A close look at Prime Minister Narendra Modi’s itinerary in the next few days makes it clear; it's a gruelling job.
When the PM lands at Varanasi’s Lal Bahadur Shastri Airport on the evening of 21 February, he would have just stepped into the fifth state in a day, having covered a distance of almost 2,800 kms (Delhi-Raipur-Bargarh-Kolkata-Varanasi) that includes eight hours either by plane or chopper and 3.5 hours on the road.
A six hour-long programme will be waiting for the Prime Minister with thousands of people waiting to meet him.
His visits to Chhattisgarh, Odisha and West Bengal are packed with seven programmes where he will interact with people from different walks of life. If as planned, he launches the National Rurban Mission in Chhattisgarh, then he will also attend a programme on providing housing, and inaugurate a human resource development centre and a centre for child health care in the state.
In Odisha, the rally he will address will be more political then the preceding ones; which means it will extract more energy from the Prime Minister. In Kolkata, the focus will be the centenary celebrations of the Math. From service to spirituality, health to housing and from rural infrastructure to HRD, the Prime Minister’s schedule will cover it all.
In each of these programmes, the prime minister will speak extempore. And yet, every speech is expected to have a different flavour and perspective on governance and policy making.
With so much energy, it is natural to ask what will the Prime Minister eat during this trip to keep him going? There are no fancy lunches and dinners in the programme; infact far from it. All his meals will be on board his aircraft: he'll have breakfast while on the way to Raipur and dinner on the way from Kolkata to Varanasi.

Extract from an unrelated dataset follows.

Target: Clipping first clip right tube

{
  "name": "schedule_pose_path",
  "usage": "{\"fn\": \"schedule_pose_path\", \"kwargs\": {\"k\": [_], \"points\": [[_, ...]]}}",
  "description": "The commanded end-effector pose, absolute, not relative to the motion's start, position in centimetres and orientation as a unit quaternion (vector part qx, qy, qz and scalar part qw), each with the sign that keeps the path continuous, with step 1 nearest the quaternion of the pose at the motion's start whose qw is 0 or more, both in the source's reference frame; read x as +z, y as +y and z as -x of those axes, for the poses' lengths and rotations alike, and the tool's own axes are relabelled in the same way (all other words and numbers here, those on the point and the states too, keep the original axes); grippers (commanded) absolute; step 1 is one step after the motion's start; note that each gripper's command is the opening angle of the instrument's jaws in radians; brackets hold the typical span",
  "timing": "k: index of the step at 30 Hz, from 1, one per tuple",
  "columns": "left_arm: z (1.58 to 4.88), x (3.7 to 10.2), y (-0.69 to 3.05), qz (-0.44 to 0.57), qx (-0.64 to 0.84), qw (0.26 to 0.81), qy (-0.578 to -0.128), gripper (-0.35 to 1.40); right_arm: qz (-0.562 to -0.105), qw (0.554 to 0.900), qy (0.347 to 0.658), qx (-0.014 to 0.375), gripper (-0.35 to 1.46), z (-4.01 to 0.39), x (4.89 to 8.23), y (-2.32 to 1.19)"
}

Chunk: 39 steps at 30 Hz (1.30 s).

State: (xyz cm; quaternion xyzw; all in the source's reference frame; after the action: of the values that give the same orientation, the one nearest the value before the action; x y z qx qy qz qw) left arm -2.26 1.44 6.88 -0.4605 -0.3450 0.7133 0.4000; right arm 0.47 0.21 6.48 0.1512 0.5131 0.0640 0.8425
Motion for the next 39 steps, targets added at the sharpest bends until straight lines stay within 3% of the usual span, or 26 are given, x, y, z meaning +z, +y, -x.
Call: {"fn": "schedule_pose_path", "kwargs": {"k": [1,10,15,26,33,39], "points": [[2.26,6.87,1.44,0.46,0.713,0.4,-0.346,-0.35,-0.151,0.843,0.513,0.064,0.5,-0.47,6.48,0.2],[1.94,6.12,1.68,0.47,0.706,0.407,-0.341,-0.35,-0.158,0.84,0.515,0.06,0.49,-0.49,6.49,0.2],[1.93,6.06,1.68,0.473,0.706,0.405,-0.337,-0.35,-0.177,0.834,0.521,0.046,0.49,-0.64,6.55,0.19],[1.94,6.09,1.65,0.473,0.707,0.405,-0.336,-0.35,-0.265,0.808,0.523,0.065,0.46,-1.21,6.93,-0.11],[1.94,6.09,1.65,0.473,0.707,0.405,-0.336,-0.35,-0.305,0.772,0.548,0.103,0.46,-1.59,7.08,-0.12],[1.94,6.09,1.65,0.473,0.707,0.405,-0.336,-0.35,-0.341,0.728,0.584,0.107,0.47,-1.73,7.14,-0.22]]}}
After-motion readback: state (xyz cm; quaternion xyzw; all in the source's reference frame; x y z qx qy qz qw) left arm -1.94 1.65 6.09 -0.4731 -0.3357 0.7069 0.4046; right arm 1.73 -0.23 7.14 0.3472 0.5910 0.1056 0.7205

Meanwhile, he will have his lunch while riding a helicopter from Kurubhat in Chhattisgarh to Bargarh in Odisha. Anyone who has travelled in these helicopters can tell you it is not an easy ride.

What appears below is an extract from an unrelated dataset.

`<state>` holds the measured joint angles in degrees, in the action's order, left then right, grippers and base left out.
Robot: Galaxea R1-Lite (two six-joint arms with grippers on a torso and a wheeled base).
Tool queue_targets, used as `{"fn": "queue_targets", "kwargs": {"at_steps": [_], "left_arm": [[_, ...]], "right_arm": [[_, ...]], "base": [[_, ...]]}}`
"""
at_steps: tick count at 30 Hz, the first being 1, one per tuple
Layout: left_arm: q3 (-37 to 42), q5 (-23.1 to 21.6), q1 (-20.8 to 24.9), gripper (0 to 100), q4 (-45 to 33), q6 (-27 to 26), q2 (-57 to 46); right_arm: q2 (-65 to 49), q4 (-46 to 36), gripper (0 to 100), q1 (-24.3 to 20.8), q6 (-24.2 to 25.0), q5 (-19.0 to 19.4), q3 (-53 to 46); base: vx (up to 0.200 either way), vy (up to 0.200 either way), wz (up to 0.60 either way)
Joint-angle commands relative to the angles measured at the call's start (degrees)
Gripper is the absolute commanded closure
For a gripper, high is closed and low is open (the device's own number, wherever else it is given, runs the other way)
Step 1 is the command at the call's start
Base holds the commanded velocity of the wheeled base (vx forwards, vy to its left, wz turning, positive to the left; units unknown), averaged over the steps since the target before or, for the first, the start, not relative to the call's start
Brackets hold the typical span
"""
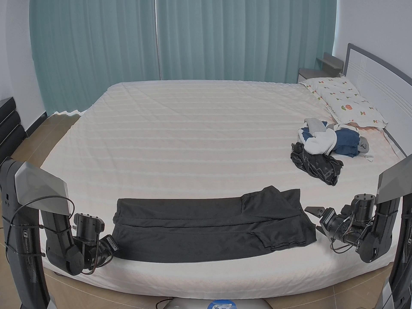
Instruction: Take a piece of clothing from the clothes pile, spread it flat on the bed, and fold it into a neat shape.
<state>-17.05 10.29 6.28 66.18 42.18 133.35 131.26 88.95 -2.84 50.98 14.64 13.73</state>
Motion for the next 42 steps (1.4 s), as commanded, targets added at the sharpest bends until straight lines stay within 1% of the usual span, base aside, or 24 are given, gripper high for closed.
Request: {"fn": "queue_targets", "kwargs": {"at_steps": [1, 2, 3, 4, 5, 8, 9, 11, 12, 13, 14, 16, 18, 20, 21, 23, 24, 27, 29, 31, 36, 39, 40, 42], "left_arm": [[-0.3, -1.2, -1.4, 0, 0.2, 0.5, -1.1], [-0.3, -1.2, -1.4, 0, 0.2, 0.5, -1.1], [-0.5, -3.1, -3.1, 0, 0.2, 0.6, -2.5], [-0.5, -3.1, -3.1, 0, 0.2, 0.6, -2.5], [-0.5, -7.0, -5.4, 0, 0.1, 0.9, -4.5], [-1.1, -12.3, -7.9, 0, 0.1, 3.7, -6.8], [-1.8, -13.3, -8.5, 0, -0.1, 5.5, -7.6], [-3.2, -14.1, -9.2, 0, -0.4, 7.8, -8.5], [-3.8, -14.2, -9.5, 0, -0.4, 8.4, -8.7], [-3.8, -14.2, -9.5, 0, -0.4, 8.4, -8.7], [-5.2, -14.2, -10.2, 0, -0.4, 9.4, -9.3], [-6.1, -14.3, -10.3, 0, -0.4, 9.7, -9.4], [-6.6, -14.6, -10.2, 0, -0.4, 10.4, -9.2], [-6.7, -16.1, -10.2, 0, -0.4, 11.0, -9.0], [-6.7, -17.7, -10.2, 0, -0.4, 11.3, -8.9], [-6.8, -20.5, -10.2, 0, -0.4, 12.4, -8.8], [-6.8, -20.5, -10.2, 0, -0.4, 12.4, -8.8], [-7.2, -20.7, -10.1, 0, 0.3, 12.8, -7.0], [-7.2, -20.7, -10.1, 0, 0.3, 12.8, -7.0], [-7.6, -20.6, -10.1, 0, 0.4, 12.6, -5.7], [-7.3, -20.6, -10.1, 0, 0.4, 12.6, -5.7], [-7.2, -20.6, -10.1, 0, 0.4, 12.6, -5.7], [-7.2, -20.6, -10.1, 0, 0.4, 12.6, -5.7], [-7.1, -20.6, -10.0, 0, 0.4, 12.6, -5.7]], "right_arm": [[-6.8, 0.3, 0, -1.4, 0.0, 0.0, -0.9], [-6.8, 0.3, 0, -1.4, 0.0, 0.0, -0.9], [-8.3, -1.1, 0, -2.9, 0.0, -0.1, -0.3], [-8.3, -1.1, 0, -2.9, 0.0, -0.1, -0.3], [-8.8, -4.3, 0, -5.0, 0.1, -0.4, 1.7], [-8.2, -10.7, 0, -8.1, 1.1, -3.1, 7.3], [-7.8, -15.0, 0, -9.4, 2.4, -4.8, 10.7], [-7.1, -20.4, 0, -10.3, 2.8, -6.0, 15.3], [-6.7, -22.8, 0, -10.5, 2.8, -6.2, 17.4], [-6.7, -22.8, 0, -10.5, 2.8, -6.2, 17.4], [-6.2, -27.3, 0, -10.5, 2.2, -5.9, 22.0], [-5.3, -30.7, 0, -10.3, 0.4, -5.3, 26.2], [-3.5, -35.8, 0, -10.1, -3.7, -5.1, 31.2], [-1.7, -39.4, 0, -10.0, -6.9, -5.1, 34.8], [-0.5, -41.6, 0, -9.9, -8.4, -5.1, 36.8], [2.2, -43.7, 0, -9.8, -10.8, -5.1, 39.9], [2.2, -43.7, 0, -9.8, -10.8, -5.1, 39.9], [5.9, -45.0, 0, -8.6, -17.2, -5.1, 43.6], [5.9, -45.0, 0, -8.6, -17.2, -5.1, 43.6], [7.7, -46.3, 0, -8.1, -19.5, -5.0, 46.1], [9.5, -49.1, 0, -7.7, -20.0, -4.9, 50.4], [10.2, -49.8, 0, -7.8, -20.1, -4.8, 51.0], [10.3, -49.8, 100, -7.8, -20.2, -4.7, 51.0], [10.5, -49.7, 100, -7.9, -20.3, -4.8, 51.0]], "base": [[0.0, 0.0, 0.0], [0.0, 0.0, 0.0], [0.0, 0.0, 0.0], [0.0, 0.0, 0.0], [0.0, 0.0, 0.0], [0.0, 0.0, 0.0], [0.0, 0.0, 0.0], [0.0, 0.0, 0.0], [0.0, 0.0, 0.0], [0.0, 0.0, 0.0], [0.0, 0.0, 0.0], [0.0, 0.0, 0.0], [0.0, 0.0, 0.0], [0.0, 0.0, 0.0], [0.0, 0.0, 0.0], [0.0, 0.0, 0.0], [0.0, 0.0, 0.0], [0.0, 0.0, 0.0], [0.0, 0.0, 0.0], [0.0, 0.0, 0.0], [0.0, 0.0, 0.0], [0.0, 0.0, 0.0], [0.0, 0.0, 0.0], [0.0, 0.0, 0.0]]}}
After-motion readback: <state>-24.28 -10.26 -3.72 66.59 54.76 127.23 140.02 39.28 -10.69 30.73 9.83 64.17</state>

In the midst of all this air travel and car trips, the Prime Minister will meet several people, including officials and dignitaries. Official briefing meetings will continue on the flight on every leg of the tour and later when he reaches Varanasi.
Wherever possible, the Prime Minister will also attend to important paperwork. Boxes of files will travel with him on the plane.
All these programmes and travelling happens on a Sunday, conventionally a day of rest, even in the power corridors of the government. But there is no relaxation for Narendra Modi.
On 22 February in Varanasi, the Prime Minister will meet constituents and be part of the centenary year convocation of the BHU. He returns to Delhi that afternoon to attend to his evening programmes and file work, and to get ready for the next day.